Un jeune exposant son argument
Les objectifs des réunions doivent être spécifiques et clairs, et non improvisés ou indéfinis. Il doit créer un leadership responsable, capable de motiver les jeunes (régularité des réunions, présence et ponctualité des animateurs aux séances, accompagnement des jeunes dans les activités, créativité dans leur travail). Il lui est suggéré de  varier parfois le lieu de réunion ou d’entreprendre des activités inédites, originales, ludo-éducatives, liées à des thématiques proposées par FOKAL, ou en relation avec l’actualité. Il peut sonder épisodiquement les jeunes pour connaitre leur degré de satisfaction dans le club, leurs préoccupations et leurs doléances (à l’aide d’un questionnaire par exemple).

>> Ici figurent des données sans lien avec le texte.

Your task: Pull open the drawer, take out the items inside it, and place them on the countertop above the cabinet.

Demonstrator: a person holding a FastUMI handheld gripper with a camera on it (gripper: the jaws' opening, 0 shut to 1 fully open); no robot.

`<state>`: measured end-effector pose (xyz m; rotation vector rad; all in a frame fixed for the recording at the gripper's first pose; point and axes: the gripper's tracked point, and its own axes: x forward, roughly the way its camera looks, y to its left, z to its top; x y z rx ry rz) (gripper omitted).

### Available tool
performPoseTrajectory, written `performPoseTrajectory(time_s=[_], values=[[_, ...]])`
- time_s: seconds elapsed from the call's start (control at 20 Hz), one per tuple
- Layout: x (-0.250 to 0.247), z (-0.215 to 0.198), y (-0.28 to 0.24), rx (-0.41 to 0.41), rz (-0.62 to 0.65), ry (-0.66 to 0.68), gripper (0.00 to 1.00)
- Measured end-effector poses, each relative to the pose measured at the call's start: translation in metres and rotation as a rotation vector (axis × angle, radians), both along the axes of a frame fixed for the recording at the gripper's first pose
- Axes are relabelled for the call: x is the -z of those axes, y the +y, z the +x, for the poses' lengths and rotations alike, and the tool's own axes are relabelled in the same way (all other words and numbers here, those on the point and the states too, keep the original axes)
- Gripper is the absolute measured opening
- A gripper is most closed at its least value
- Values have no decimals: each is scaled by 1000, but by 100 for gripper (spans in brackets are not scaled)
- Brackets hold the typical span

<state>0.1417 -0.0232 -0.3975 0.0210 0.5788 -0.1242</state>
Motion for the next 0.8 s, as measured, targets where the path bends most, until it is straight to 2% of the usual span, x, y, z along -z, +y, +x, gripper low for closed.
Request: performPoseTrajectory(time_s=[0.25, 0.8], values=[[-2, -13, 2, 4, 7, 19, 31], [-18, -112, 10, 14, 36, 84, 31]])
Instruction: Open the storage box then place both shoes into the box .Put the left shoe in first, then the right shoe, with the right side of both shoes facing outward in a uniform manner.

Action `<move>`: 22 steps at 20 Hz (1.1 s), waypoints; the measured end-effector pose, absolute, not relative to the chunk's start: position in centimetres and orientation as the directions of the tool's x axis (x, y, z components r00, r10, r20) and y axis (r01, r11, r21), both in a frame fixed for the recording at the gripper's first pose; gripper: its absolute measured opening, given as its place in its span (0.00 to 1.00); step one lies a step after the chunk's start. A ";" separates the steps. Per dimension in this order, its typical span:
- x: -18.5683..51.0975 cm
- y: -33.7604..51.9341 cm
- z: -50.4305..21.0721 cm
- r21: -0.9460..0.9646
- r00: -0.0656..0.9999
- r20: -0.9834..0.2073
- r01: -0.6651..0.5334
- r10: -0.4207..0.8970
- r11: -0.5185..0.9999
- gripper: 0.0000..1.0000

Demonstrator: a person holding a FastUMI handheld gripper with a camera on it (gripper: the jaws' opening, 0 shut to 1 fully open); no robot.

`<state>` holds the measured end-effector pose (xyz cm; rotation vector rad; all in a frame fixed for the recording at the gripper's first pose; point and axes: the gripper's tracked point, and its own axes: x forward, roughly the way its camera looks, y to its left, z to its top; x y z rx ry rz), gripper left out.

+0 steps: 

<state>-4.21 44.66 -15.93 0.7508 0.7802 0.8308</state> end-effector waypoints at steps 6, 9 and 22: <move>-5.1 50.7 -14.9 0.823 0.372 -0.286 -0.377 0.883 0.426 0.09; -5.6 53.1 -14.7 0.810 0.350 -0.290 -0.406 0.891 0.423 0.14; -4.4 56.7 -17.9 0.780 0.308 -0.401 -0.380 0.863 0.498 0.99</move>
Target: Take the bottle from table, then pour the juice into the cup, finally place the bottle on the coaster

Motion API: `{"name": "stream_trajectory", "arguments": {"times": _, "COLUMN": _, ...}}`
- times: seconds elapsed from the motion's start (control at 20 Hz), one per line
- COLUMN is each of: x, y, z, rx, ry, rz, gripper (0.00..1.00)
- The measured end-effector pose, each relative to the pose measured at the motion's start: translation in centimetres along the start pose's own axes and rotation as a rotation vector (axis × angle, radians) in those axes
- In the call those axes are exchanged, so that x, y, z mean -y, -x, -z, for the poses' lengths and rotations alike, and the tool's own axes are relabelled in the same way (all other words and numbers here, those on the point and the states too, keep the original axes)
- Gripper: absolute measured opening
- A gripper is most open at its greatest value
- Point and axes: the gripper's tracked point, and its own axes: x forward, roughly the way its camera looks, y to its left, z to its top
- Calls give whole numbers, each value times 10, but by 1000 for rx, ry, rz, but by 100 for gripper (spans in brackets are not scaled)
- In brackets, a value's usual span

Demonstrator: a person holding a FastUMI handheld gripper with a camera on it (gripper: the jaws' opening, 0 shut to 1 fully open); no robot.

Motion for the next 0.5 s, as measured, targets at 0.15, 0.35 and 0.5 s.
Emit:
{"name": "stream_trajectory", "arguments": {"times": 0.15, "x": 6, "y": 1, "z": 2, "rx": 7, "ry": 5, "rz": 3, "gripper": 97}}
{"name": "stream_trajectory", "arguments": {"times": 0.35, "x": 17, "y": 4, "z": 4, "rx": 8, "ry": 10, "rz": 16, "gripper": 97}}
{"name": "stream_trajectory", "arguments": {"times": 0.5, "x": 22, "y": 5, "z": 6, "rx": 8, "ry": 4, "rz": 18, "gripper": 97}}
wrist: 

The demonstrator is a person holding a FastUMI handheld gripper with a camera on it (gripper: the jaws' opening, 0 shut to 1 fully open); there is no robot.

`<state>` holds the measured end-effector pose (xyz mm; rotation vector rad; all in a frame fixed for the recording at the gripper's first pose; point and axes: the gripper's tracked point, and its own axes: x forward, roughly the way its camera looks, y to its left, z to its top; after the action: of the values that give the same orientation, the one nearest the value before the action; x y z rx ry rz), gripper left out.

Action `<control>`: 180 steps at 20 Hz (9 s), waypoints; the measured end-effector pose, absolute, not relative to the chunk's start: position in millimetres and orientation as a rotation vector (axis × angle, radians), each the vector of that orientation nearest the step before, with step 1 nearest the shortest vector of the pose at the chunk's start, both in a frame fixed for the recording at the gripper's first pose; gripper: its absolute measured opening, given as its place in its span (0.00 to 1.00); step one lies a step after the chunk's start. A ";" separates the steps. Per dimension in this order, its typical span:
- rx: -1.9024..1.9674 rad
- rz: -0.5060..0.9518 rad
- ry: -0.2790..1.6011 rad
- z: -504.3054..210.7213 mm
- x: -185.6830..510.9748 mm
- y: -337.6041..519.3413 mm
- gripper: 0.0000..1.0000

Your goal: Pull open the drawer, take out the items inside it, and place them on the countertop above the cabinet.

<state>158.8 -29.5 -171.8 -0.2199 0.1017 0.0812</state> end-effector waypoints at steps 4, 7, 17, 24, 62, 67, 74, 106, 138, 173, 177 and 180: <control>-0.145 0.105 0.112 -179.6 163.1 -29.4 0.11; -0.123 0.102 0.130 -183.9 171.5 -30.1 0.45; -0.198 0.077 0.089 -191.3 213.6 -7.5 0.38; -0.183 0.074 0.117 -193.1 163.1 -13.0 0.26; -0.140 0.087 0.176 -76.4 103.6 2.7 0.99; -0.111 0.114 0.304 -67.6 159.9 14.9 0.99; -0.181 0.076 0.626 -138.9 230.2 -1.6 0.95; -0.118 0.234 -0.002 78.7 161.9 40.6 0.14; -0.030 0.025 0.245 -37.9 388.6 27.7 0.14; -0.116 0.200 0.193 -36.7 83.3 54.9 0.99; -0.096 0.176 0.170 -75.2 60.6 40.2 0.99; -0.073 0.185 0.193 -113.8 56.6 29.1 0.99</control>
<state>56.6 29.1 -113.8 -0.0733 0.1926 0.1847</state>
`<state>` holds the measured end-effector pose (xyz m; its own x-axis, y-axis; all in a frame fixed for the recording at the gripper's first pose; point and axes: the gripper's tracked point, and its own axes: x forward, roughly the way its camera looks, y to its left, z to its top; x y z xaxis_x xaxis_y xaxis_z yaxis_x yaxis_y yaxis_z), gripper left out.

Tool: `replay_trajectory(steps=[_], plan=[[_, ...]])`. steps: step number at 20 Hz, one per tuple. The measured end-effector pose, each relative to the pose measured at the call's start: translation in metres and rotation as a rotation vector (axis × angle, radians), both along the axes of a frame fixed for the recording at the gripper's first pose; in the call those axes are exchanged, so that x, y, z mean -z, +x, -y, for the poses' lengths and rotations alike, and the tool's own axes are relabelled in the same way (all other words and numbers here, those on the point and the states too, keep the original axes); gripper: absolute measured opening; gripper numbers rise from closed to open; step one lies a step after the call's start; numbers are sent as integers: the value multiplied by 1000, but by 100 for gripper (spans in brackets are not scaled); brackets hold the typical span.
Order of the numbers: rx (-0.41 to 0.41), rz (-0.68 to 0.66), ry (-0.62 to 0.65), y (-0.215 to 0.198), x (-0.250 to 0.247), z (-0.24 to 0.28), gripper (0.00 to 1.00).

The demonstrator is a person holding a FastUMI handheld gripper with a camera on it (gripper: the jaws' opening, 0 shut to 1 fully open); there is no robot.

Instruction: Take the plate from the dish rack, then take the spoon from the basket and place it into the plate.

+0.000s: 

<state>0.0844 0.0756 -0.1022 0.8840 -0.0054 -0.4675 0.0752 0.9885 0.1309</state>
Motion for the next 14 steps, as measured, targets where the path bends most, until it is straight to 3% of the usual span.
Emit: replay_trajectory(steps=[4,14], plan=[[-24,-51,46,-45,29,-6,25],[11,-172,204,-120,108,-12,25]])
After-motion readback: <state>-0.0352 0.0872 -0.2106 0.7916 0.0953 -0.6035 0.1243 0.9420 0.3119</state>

Vers une relation rapprochée avec les autres animateurs du projet

Le coordonnateur a eu le souci de rappeler à l’animateur que toute activité et tout projet réalisé par le club doit satisfaire les objectifs et les attentes du programme. Il suggère à l’animateur de prendre l’habitude de commencer les réunions à l’heure prévue, de ne pas attendre d’avoir un certain quorum  pour les débuter; de préparer en commun les séances à l’avance (avec objectifs, activités, méthodologie, résultats attendus), savoir s’effacer pour laisser s’exprimer les jeunes;  demander aux jeunes d’avoir de quoi écrire lors des réunions; d’aviser et de rechercher l’appui du coordonnateur avant d’entreprendre toute activité extérieure.
Francklin, animateur du club de Santo, encourage es jeunes
A défaut d’internet, il recommande à l’animateur de communiquer plus souvent par téléphone avec le coordonnateur et les autres animateurs du réseau, de consulter régulièrement le blog pour profiter des expériences de leurs collègues ou pour reproduire si nécessaire leurs initiatives intéressantes, soit pour s’enquérir de l’actualité du projet soit pour partager des idées ou projets d’initiatives qu’ils veulent entreprendre pour le club soit pour réagir aux sollicitations du coordonnateur soit pour demander  conseil.

Conclusion

La rencontre s’est achevée avec une initiation aux techniques de débat au cours de laquelle les notions suivantes ont été vues : les principes du débat, comment construire et réfuter un argument. Dix-huit ouvrages de débat ont été fournis au club, et disponibles pour les jeunes.

Le club de Fond Parisien fera l’objet d’un suivi et d’un encadrement plus poussé de la part du coordonnateur. La réactivité des animateurs aux sollicitations et aux informations du coordonnateur sera davantage observée.
Geordanis Joseph, animateur du club de Fond Parisien
Les animateurs sont encouragés à aller à la rencontre des clubs de l’aire métropolitaine pour des réunions ou activités communes sur une journée. Cela pourrait contribuer à un nouveau dynamisme dans le club.
Il est important et nécessaire que ce genre de visite dans les clubs se poursuive, car seuls ces contacts de proximité permettent au coordonnateur de corriger les dérives dans les clubs et d’effectuer un meilleur travail d’encadrement.